Oui, je voudrais être morte, mais cette fois, morte pour de bon, et non bêtement à moitié ainsi qu'il y a un an bientôt.

Comment ai-je pu être si cruelle, si stupide en même temps, pour dire à
Robert ce que j'ai osé lui dire?

Le diable était en moi, qui parlait par ma bouche, certainement, car Odette d'Héristel insinuer à Robert Samozane qu'il aime l'argent jusqu'à la bassesse, c'est le fait d'une folle ou d'un démon.

Je crois que je suis les deux, en vérité!

Pauvre Robert! Il n'en revenait pas, lui, et me regardait avec des yeux à la fois si tristes et si ahuris, que j'en ai eu le coeur transpercé, que j'aurais voulu me couper la langue pour le punir.

J'ai bien essayé de réparer ma sottise, de me rattraper; mais… ah! bien oui!… Mes vilaines paroles n'étaient pas tombées dans l'oreille d'un sourd, et Robert a l'ouïe aussi sensible que l'âme.

Mon Dieu! et moi qui, depuis longtemps, lui avais fait en secret l'offrande pure et entière de mon coeur d'enfant, quelle contenance garder en face de cet ami si cher, que j'ai gravement blessé? Que faire, désormais?

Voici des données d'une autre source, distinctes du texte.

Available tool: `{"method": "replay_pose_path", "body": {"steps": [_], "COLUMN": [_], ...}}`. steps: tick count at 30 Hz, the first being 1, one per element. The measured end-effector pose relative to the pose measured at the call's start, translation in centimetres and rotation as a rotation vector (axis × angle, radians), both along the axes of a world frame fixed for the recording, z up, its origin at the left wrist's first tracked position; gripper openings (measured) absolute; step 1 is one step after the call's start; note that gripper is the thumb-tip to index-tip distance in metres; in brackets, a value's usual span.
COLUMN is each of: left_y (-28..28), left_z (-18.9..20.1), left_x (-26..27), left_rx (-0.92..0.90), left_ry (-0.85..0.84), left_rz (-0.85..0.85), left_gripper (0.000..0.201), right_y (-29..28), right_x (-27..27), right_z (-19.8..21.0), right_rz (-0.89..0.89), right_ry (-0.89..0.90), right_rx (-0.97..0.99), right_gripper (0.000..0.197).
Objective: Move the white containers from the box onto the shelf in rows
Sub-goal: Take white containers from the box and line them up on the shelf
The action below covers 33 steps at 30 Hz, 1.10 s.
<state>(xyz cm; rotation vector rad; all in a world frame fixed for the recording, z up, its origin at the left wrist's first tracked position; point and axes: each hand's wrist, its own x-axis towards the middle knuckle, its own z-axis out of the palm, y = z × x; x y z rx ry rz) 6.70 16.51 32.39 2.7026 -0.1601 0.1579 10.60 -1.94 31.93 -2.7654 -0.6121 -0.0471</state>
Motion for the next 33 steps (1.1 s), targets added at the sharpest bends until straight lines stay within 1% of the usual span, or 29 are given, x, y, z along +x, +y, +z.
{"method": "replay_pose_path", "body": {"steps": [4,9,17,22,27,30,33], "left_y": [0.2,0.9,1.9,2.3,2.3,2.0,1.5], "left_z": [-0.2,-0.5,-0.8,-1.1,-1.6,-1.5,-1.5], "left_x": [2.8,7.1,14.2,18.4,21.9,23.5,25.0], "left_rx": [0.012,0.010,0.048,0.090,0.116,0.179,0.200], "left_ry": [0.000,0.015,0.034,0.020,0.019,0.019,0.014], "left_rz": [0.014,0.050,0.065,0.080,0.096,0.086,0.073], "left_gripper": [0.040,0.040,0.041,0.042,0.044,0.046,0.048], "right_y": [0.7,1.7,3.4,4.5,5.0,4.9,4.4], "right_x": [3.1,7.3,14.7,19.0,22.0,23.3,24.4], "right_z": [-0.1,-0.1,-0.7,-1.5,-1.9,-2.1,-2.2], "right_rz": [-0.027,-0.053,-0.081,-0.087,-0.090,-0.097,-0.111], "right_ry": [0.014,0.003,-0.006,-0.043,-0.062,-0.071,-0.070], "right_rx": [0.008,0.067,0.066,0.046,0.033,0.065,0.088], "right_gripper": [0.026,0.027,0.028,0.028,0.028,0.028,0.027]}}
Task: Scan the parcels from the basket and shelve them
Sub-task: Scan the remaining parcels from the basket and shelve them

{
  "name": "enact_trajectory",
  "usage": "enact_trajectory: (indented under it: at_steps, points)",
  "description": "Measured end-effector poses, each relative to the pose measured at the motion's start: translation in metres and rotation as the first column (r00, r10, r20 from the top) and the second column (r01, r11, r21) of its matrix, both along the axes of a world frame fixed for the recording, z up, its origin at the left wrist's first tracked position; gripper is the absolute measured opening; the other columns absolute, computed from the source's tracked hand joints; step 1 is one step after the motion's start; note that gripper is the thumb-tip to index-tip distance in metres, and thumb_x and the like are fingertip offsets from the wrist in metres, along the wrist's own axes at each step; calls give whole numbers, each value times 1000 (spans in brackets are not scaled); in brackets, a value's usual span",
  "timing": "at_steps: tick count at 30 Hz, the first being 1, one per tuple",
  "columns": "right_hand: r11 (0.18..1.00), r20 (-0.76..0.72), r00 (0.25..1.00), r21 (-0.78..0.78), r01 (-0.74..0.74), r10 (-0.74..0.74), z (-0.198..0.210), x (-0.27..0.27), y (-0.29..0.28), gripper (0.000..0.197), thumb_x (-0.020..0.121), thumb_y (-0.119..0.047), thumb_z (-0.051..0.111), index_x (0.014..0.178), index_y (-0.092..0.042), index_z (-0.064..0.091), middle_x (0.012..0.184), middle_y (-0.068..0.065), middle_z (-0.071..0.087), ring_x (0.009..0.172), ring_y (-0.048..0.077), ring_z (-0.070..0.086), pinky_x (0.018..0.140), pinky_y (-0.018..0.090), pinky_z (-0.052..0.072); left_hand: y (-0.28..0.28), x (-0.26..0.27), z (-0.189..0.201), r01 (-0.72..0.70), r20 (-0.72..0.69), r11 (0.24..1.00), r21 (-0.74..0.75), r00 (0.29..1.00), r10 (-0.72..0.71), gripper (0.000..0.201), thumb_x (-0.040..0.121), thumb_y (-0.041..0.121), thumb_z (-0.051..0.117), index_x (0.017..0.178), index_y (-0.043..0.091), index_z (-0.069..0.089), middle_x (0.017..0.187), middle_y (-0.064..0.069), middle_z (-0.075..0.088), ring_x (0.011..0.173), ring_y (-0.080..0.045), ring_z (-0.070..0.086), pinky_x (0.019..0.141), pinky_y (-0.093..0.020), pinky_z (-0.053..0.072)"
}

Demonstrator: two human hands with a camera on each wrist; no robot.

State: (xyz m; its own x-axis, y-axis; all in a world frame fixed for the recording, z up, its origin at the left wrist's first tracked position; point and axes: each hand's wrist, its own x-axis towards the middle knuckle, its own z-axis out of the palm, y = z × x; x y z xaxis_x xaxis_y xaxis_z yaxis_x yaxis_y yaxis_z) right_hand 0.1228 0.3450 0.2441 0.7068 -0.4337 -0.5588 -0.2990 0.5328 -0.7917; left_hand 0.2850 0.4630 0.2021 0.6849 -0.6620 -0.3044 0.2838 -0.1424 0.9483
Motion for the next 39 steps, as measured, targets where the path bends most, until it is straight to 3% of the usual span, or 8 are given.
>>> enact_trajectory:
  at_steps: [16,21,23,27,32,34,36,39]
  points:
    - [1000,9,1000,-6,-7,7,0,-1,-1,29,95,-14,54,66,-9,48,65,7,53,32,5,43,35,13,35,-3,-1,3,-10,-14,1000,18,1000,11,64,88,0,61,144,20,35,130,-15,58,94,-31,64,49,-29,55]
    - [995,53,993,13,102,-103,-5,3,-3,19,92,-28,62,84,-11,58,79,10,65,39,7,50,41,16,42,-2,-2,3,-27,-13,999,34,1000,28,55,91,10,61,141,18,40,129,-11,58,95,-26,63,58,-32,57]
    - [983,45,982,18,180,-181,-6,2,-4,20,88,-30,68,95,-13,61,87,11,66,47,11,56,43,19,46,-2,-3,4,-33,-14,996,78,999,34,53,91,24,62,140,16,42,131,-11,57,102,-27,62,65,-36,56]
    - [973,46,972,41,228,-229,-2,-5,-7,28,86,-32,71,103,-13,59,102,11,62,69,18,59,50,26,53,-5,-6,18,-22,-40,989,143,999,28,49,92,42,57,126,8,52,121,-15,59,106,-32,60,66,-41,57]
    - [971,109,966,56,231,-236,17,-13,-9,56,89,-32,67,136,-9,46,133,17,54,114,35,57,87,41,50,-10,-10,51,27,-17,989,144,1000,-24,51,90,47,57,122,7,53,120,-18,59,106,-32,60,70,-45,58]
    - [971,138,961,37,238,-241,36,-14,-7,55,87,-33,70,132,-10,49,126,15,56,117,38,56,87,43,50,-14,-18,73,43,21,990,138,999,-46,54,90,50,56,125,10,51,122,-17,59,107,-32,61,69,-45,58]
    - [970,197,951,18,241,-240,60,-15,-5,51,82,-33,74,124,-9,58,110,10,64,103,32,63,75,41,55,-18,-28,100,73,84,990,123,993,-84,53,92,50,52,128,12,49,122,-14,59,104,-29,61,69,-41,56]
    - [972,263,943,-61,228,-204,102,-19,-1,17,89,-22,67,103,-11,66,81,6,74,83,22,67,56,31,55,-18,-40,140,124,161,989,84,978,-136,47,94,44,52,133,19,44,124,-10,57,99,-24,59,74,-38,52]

Il ne peut jamais se départir de cette courtoisie raffinée qui lui est naturelle, qui lui donne tant de séduction et dont il use envers toutes les femmes, à commencer par sa mère, sa tante, ses soeurs, moi. Mais je sens bien que, sous cette politesse, se cache, à mon égard, un profond dédain, peut-être un complet détachement.

Je ne lui en veux pas; c'est son droit, tout autre penserait comme lui, à sa place; mais que cela m'est dur!